DATA EXCERPT >>
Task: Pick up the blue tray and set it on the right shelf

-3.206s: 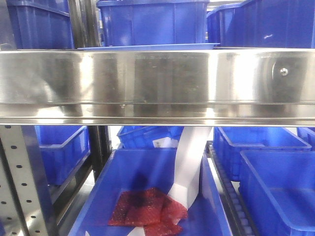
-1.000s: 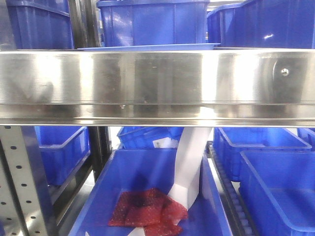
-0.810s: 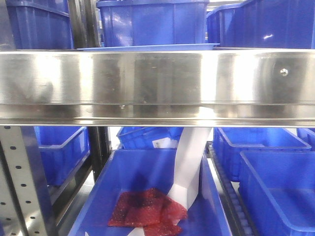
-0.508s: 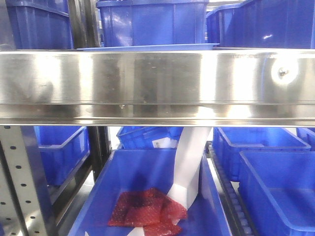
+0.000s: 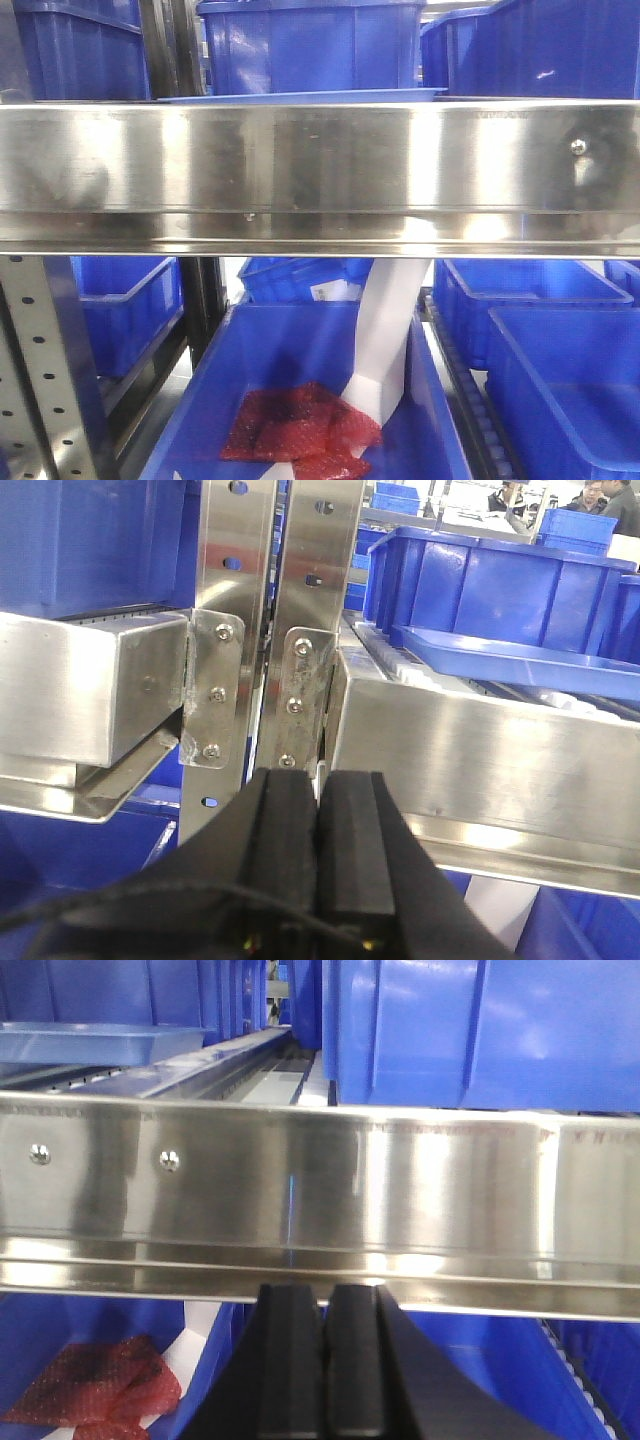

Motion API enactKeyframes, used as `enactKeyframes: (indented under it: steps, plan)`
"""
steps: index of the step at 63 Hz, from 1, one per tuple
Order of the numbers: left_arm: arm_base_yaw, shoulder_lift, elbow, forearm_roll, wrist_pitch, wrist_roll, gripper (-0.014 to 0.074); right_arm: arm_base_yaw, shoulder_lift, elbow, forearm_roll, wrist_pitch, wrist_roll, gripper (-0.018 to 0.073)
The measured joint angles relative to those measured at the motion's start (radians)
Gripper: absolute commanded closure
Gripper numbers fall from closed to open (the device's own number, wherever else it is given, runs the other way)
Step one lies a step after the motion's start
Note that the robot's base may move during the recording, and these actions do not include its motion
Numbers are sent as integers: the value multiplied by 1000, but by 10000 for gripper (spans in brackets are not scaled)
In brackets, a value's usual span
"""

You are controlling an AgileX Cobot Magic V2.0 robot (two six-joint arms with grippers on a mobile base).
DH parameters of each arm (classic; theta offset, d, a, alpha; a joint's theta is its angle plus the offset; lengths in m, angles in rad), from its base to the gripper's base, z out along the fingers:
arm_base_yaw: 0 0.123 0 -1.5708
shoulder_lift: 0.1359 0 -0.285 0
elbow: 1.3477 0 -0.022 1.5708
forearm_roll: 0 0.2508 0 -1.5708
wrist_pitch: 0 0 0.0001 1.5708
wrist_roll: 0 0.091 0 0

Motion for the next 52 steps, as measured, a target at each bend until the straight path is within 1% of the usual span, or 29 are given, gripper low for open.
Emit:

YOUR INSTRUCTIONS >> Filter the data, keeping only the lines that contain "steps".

RESULT OF THIS EXERCISE >>
Motion API enactKeyframes, used as `enactKeyframes: (indented under it: steps, plan)`
steps: index of the step at 63 Hz, from 1, one per tuple
Motion for the next 52 steps, as measured, a target at each bend until the straight path is within 1% of the usual span, or 29 are given, gripper low for open.

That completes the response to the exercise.